Print every entry below again exactly as written, skipping the pictures.

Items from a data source
= Beginning of Section =
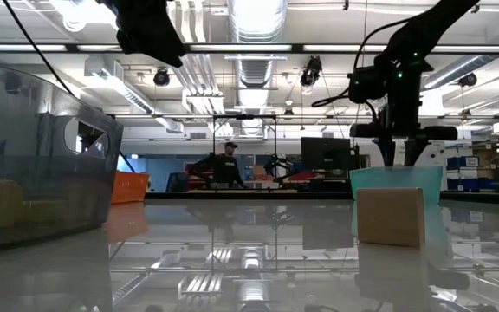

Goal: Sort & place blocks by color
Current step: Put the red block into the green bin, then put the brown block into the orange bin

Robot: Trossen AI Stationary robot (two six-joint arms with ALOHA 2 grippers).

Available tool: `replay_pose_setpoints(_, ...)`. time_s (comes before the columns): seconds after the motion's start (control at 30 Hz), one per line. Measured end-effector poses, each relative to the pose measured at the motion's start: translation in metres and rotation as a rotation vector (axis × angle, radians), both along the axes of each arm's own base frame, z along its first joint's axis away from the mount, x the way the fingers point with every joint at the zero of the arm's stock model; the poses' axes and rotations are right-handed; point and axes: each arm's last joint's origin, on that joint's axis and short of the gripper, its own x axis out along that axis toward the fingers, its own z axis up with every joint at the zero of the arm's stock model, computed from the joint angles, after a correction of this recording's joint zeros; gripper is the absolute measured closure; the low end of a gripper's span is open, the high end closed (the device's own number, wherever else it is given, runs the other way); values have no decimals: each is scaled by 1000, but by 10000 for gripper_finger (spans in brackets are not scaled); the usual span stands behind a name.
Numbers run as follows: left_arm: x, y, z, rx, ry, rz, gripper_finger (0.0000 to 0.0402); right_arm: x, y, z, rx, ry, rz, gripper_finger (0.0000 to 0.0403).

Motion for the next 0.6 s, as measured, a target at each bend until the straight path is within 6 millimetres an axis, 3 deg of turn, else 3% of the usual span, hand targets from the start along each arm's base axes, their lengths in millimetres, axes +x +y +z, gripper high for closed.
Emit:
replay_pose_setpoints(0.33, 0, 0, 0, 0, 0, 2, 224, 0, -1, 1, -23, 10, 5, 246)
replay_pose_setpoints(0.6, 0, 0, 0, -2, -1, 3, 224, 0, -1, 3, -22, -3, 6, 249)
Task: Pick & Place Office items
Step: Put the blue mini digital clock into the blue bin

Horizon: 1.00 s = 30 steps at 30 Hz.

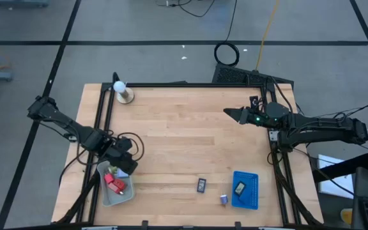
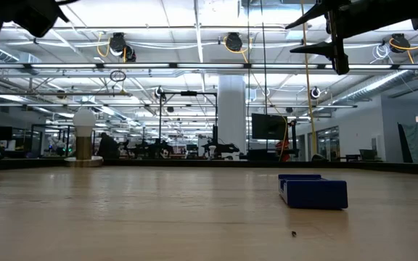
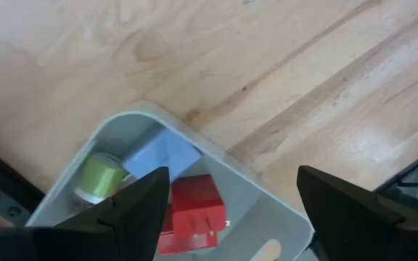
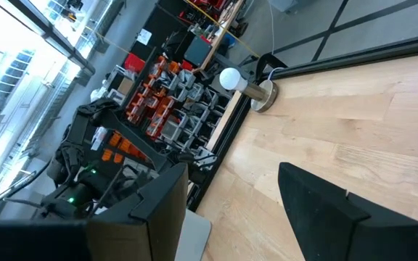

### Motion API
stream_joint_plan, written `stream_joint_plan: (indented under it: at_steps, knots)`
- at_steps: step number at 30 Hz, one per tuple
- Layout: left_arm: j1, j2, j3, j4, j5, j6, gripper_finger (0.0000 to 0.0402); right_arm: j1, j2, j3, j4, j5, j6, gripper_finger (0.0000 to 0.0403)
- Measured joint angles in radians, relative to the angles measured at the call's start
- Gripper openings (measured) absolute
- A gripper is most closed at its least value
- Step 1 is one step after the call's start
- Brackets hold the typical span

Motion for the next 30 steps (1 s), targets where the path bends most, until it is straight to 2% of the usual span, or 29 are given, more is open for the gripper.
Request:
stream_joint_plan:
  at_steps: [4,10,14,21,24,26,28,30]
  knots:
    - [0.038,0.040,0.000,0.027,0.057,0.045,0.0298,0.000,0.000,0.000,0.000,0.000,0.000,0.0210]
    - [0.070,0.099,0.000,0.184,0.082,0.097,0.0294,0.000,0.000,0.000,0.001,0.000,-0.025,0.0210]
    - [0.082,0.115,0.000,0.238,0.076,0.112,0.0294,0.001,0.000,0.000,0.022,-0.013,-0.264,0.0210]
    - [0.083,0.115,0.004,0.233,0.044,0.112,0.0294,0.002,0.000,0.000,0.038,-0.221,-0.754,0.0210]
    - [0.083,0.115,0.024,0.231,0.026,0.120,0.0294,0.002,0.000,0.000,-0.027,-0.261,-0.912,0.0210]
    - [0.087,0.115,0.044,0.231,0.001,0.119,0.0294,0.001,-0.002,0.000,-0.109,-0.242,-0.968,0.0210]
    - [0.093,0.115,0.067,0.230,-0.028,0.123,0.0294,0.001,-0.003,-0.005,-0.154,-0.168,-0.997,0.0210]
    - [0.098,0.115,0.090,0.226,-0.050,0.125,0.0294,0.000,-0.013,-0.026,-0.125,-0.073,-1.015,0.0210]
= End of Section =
SOLUTION TO THIS EXERCISE ::
Goal: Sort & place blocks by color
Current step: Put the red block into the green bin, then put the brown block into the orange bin

Robot: Trossen AI Stationary robot (two six-joint arms with ALOHA 2 grippers).

Available tool: `replay_pose_setpoints(_, ...)`. time_s (comes before the columns): seconds after the motion's start (control at 30 Hz), one per line. Measured end-effector poses, each relative to the pose measured at the motion's start: translation in metres and rotation as a rotation vector (axis × angle, radians), both along the axes of each arm's own base frame, z along its first joint's axis away from the mount, x the way the fingers point with every joint at the zero of the arm's stock model; the poses' axes and rotations are right-handed; point and axes: each arm's last joint's origin, on that joint's axis and short of the gripper, its own x axis out along that axis toward the fingers, its own z axis up with every joint at the zero of the arm's stock model, computed from the joint angles, after a correction of this recording's joint zeros; gripper is the absolute measured closure; the low end of a gripper's span is open, the high end closed (the device's own number, wherever else it is given, runs the other way); values have no decimals: each is scaled by 1000, but by 10000 for gripper_finger (spans in brackets are not scaled); the usual span stands behind a name.
Numbers run as follows: left_arm: x, y, z, rx, ry, rz, gripper_finger (0.0000 to 0.0402); right_arm: x, y, z, rx, ry, rz, gripper_finger (0.0000 to 0.0403).

Motion for the next 0.6 s, as measured, a target at each bend until the straight path is within 6 millimetres an axis, 3 deg of turn, else 3% of the usual span, hand targets from the start along each arm's base axes, their lengths in millimetres, axes +x +y +z, gripper high for closed.
Emit:
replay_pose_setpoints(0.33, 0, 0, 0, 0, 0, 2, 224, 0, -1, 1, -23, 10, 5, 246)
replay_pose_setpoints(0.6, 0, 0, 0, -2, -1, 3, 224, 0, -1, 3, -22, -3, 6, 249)
Task: Pick & Place Office items
Step: Put the blue mini digital clock into the blue bin

Horizon: 1.00 s = 30 steps at 30 Hz.


### Motion API
stream_joint_plan, written `stream_joint_plan: (indented under it: at_steps, knots)`
- at_steps: step number at 30 Hz, one per tuple
- Layout: left_arm: j1, j2, j3, j4, j5, j6, gripper_finger (0.0000 to 0.0402); right_arm: j1, j2, j3, j4, j5, j6, gripper_finger (0.0000 to 0.0403)
- Measured joint angles in radians, relative to the angles measured at the call's start
- Gripper openings (measured) absolute
- A gripper is most closed at its least value
- Step 1 is one step after the call's start
- Brackets hold the typical span

Motion for the next 30 steps (1 s), targets where the path bends most, until it is straight to 2% of the usual span, or 29 are given, more is open for the gripper.
Request:
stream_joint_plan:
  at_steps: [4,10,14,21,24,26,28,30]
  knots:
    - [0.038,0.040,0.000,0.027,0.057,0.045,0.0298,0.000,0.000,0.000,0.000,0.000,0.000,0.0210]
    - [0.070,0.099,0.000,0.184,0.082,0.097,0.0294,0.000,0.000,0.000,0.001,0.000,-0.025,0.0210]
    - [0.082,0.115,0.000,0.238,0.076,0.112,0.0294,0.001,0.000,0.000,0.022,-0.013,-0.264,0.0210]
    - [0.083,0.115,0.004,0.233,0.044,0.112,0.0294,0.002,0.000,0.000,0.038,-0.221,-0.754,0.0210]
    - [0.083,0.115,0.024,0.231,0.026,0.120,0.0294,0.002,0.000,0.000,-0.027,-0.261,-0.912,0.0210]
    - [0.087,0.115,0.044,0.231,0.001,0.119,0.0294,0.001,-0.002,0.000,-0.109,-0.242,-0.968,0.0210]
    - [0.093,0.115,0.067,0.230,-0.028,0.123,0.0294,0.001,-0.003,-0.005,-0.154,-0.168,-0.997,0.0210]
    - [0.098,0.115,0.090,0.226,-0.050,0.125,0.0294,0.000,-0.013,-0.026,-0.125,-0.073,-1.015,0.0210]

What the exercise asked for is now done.